Thanks for the suggestions! Just added service areas back to the site. For proof of service, I like the photo idea - definitely considering that for when we scale beyond just me doing the knocking.
I was curious, but your FAQ and Contact links do not work for me (Firefox & Chromium on desktop Linux).
How do you ensure that the address I enter is actually mine and not the one of someone I want to wake up?
You can always put automation for your google home to blast music at full volume at right time. And if you don't wake up from sound of music yourself, your neighbour will knock on your door for sure!
Railroad workers had that as a union-negotiated right until at least the 1970s.
Interesting! Makes sense for shift workers who couldn't rely on family to wake them. Same core need.
The first question I have with a site like this is "in what regions does this operate" and I'm always surprised if a site doesn't immediately answer it.
You're absolutely right - just added service areas back to the top of the site. Currently serving Silicon Valley and expanding based on demand.
Wouldn't a timed breakfast delivery be about the same price for the same effect -- and also bring me breakfast?
Sounds great until they show up 30 minutes late and barely tap on your door. Breakfast delivery also assumes you're awake to receive it and that restaurants are open before your wake-up time! We show up on time and knock persistently - plus not all wake-ups are in the morning.
Starting from $19? And I assume those are American dollars? Wouldn't it be more cost effective to buy a loud alarm clock and place it across the room? If I buy two and set their alarm time 3 minutes apart, aren't I effectively doing the same thing cheaper and with no risks?

I'm not trying to shit on your idea, but I don't understand the consumer value proposition.

Fair question on price! But if loud alarm clocks across the room worked for heavy sleepers, this wouldn't exist. I've tried every alarm hack - the human element and social pressure is what makes the difference. Plus $19 occasionally vs missing important meetings/flights is worth it.
It’s a fun, niche solution, but I’d posit when you start looking into the minimum financial requirements to operate this business in a way that “guarantees” everyone’s safety and insures against worst case scenarios, this is not a viable business even at the smallest scale.
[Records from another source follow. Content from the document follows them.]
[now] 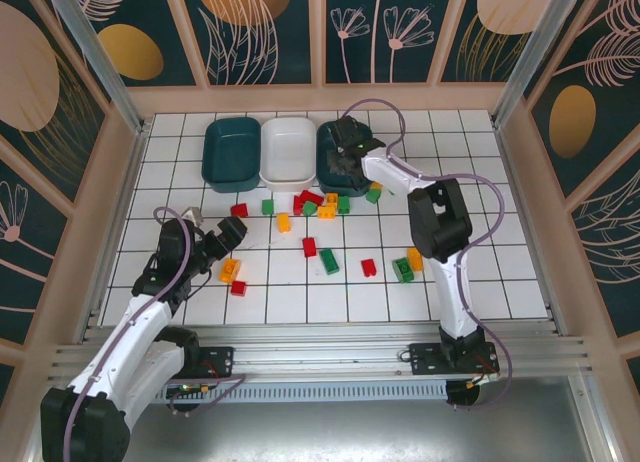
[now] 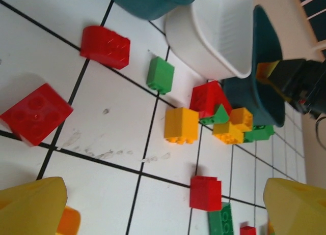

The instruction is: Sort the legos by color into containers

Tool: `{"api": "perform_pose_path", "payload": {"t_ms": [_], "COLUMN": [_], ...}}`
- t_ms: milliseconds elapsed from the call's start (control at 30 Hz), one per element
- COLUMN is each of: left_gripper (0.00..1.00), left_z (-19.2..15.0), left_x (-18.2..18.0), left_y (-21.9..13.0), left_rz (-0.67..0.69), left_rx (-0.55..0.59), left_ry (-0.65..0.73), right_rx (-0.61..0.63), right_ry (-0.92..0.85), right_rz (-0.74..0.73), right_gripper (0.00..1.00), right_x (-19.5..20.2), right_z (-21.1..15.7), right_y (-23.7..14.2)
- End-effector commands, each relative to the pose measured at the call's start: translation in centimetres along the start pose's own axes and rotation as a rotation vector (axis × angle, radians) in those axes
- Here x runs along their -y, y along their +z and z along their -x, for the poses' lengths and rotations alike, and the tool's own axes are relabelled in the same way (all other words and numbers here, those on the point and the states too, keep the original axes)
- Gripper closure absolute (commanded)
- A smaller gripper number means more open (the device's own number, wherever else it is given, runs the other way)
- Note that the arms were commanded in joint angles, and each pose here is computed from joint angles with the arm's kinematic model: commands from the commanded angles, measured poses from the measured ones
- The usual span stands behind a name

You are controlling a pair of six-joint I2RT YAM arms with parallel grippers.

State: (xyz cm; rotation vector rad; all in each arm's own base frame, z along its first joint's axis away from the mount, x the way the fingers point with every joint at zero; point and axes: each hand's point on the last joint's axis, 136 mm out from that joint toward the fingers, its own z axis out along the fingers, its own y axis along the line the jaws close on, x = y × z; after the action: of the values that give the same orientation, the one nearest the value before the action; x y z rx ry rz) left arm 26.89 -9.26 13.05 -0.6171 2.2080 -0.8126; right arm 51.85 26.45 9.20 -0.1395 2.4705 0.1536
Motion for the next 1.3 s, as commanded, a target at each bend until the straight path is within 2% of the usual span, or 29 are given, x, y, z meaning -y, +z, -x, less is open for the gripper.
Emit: {"api": "perform_pose_path", "payload": {"t_ms": [0, 200, 367, 467, 567, 667, 733, 833, 1067, 1267], "left_gripper": [0.01, 0.01, 0.02, 0.02, 0.05, 0.06, 0.06, 0.07, 0.06, 0.05], "left_z": [0.2, 0.5, 0.5, 0.4, -0.2, -2.3, -4.1, -5.9, -6.2, -6.5], "left_x": [0.8, 3.2, 5.1, 6.3, 7.0, 8.2, 9.5, 11.5, 13.8, 13.4], "left_y": [-0.5, -0.7, -0.8, -1.0, -0.7, 0.2, 0.9, 1.1, 0.4, 0.0], "left_rz": [-0.003, -0.083, -0.154, -0.211, -0.243, -0.273, -0.311, -0.380, -0.432, -0.430], "left_rx": [-0.014, -0.045, -0.077, -0.085, -0.101, -0.155, -0.197, -0.246, -0.259, -0.260], "left_ry": [0.045, 0.075, 0.090, 0.105, 0.125, 0.172, 0.194, 0.205, 0.264, 0.257], "right_rx": [0.032, 0.073, 0.064, 0.076, 0.026, -0.063, -0.139, -0.202, -0.281, -0.330], "right_ry": [-0.021, -0.013, -0.007, 0.018, 0.084, 0.158, 0.209, 0.291, 0.382, 0.352], "right_rz": [-0.029, -0.049, -0.091, -0.119, -0.140, -0.153, -0.171, -0.205, -0.267, -0.252], "right_gripper": [0.49, 0.41, 0.41, 0.41, 0.41, 0.39, 0.38, 0.37, 0.36, 0.40], "right_x": [0.2, 0.5, 1.5, 3.2, 5.5, 8.0, 9.6, 11.1, 12.6, 11.8], "right_z": [2.6, 4.8, 3.7, 1.1, -4.8, -11.5, -16.2, -21.0, -26.4, -28.1], "right_y": [-1.3, -4.1, -6.3, -9.7, -13.4, -16.1, -17.1, -18.3, -18.7, -17.5]}}
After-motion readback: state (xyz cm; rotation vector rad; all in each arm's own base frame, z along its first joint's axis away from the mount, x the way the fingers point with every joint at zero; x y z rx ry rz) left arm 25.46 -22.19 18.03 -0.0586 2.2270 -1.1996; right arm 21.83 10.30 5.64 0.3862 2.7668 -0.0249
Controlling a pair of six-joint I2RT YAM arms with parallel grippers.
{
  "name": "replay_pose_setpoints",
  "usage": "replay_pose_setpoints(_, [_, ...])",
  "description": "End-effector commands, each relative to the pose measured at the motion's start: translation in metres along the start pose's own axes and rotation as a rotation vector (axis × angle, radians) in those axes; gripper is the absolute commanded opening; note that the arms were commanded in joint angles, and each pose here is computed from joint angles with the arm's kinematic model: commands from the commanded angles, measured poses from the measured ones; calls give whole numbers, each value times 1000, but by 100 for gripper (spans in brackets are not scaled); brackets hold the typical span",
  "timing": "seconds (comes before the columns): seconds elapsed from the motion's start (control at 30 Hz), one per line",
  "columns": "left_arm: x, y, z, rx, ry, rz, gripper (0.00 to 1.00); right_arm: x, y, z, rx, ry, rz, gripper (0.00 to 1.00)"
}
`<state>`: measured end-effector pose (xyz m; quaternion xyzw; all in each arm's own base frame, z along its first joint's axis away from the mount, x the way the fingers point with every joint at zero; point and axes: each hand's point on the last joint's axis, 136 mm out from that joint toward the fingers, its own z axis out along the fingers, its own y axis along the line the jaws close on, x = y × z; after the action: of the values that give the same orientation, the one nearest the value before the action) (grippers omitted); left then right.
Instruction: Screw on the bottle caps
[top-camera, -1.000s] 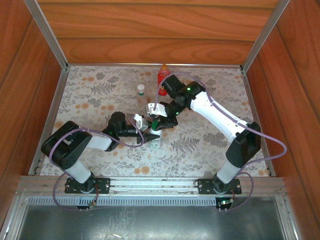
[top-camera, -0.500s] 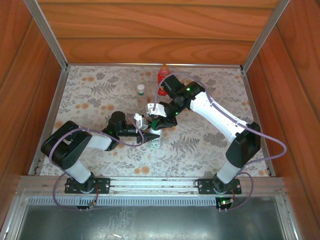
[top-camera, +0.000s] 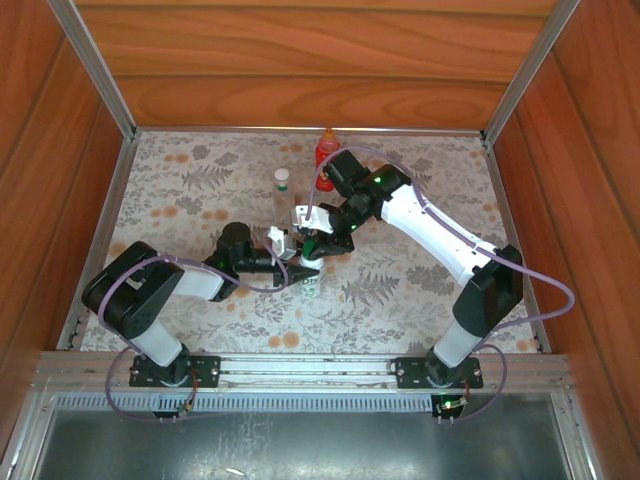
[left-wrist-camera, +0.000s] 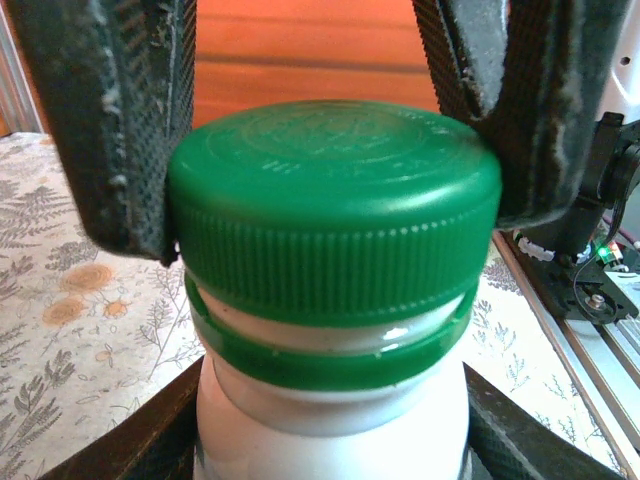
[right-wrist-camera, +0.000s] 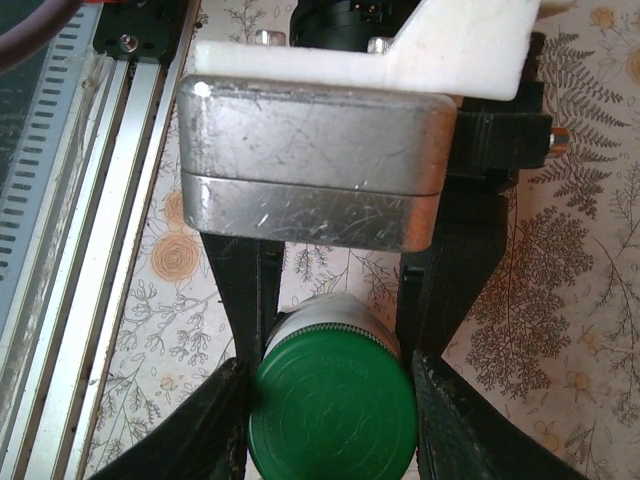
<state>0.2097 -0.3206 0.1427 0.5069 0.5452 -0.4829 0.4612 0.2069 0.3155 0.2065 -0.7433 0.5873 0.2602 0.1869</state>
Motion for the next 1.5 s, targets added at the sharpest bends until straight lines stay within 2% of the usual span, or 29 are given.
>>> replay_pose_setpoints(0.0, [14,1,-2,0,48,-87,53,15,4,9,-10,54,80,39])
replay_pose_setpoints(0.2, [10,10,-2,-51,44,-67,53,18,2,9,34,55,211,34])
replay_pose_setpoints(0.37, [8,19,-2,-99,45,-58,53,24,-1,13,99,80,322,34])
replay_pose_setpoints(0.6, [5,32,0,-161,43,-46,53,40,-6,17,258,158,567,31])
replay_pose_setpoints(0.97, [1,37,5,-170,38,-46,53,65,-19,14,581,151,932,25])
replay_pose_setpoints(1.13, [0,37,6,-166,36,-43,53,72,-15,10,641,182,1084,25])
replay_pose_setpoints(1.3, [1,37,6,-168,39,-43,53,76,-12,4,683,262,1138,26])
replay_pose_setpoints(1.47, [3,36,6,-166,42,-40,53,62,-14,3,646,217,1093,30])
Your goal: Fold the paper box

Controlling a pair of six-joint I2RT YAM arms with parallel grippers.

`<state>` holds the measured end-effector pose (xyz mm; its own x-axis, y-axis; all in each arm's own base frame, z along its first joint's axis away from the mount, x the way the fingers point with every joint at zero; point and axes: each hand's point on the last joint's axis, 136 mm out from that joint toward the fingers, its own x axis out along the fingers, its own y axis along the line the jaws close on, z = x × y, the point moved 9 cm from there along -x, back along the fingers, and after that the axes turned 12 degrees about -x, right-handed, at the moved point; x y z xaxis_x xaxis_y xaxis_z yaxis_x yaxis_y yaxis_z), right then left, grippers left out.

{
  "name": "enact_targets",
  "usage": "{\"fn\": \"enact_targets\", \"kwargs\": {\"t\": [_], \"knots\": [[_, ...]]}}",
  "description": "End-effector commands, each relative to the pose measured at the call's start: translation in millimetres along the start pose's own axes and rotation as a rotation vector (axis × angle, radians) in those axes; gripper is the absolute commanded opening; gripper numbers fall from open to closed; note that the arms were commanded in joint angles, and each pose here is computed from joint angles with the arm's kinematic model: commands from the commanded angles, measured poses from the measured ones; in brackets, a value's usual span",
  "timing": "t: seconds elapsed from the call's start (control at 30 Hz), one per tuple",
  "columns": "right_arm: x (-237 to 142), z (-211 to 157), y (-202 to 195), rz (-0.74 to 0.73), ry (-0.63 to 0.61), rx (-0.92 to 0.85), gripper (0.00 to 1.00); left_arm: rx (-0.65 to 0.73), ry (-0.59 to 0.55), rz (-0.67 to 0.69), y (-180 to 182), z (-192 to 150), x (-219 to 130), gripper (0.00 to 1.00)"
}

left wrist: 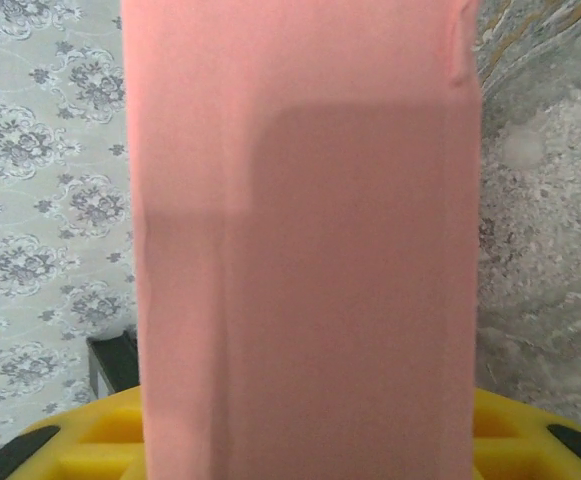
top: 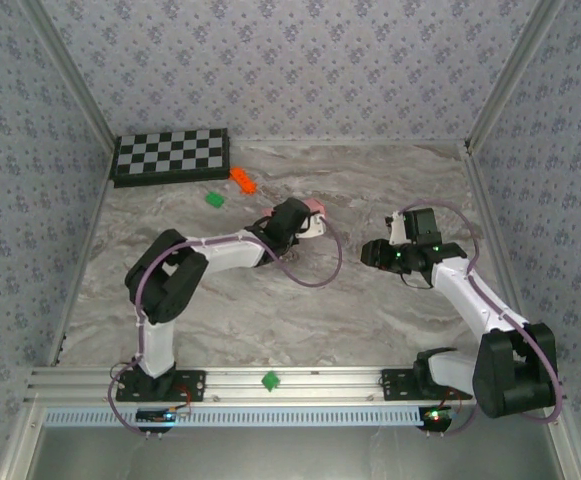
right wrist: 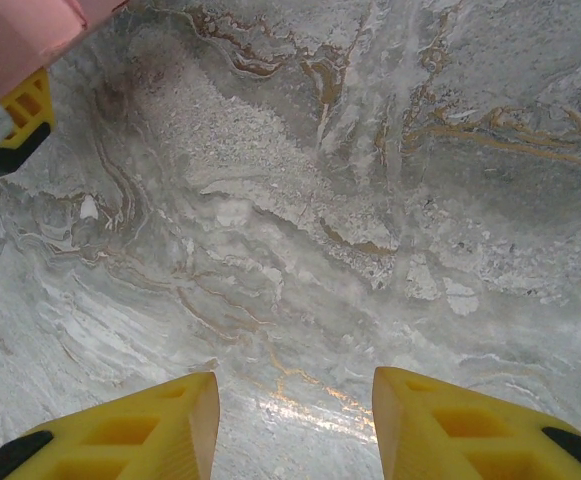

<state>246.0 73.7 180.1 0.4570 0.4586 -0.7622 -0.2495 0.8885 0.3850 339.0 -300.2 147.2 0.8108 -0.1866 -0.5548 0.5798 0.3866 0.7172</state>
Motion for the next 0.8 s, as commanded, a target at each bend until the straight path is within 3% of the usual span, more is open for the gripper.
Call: {"fn": "enact_targets", "kwargs": {"t": [0.0, 0.77], "knots": [[2.4, -4.7, -2.7, 0.008, 0.017, 0.029, 0.46, 0.018, -0.021, 0.09, -3.9, 4.7, 6.4, 0.43], [7.4, -5.5, -5.0, 0.007, 0.036, 0.042, 0.46, 0.018, -0.009, 0.069, -22.7, -3.3, 14.9, 0.6]]}}
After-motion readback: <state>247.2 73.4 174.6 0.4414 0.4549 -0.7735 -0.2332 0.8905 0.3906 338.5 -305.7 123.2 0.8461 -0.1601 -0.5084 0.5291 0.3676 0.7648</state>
I’m not sure how things are in America, but in Australia you can be made personally liable (both small and large businesses) for things that go wrong in your company, especially when someone gets injured e.g. https://www.ohsrep.org.au/prosecutions_sn_699_connect

What's the logic behind this? You are such a heavy sleeper that you miss an alarm from a clock or phone, but somehow you don't miss a door knock? Maybe you can change your alarm tone to a door knock or door bell if that's what gets you up in the morning.
Fair question! For me, phone alarms blend into dreams or I unconsciously turn them off. But a real person knocking? That's an external force I can't dismiss subconsciously. Plus someone is literally waiting for me to get up. But if changing your alarm tone to a door knock works for you, then by all means!
I've been thinking about something like this, except it was scheduled phonecalls. That'd probably scale easier too right? I'd use it for sure.
Definitely easier to scale since you can automate the whole process, but there are at least 4 apps in the phonecall space.
This is what I need. Waiting for plan in Japan.
Japan would be amazing! Maybe we'll be there on your next trip
I got this service for free once from my boss at the plastic factory and it convinced me to be more responsible about waking up for work.
Exactly! Nothing like real accountability to make you take responsibility. Your boss was onto something.

Where and when was this?

This sounds a bit like a Tim and Eric Cinco product.
My feelings have been hurt!
Avoid stand your ground states...

Also funny comment in the nano banana thread that this used to be a job before the alarm clock... Serendipity

How will the HumanAlarm knockers wake up for their bookings? Will they book other HumanAlarms?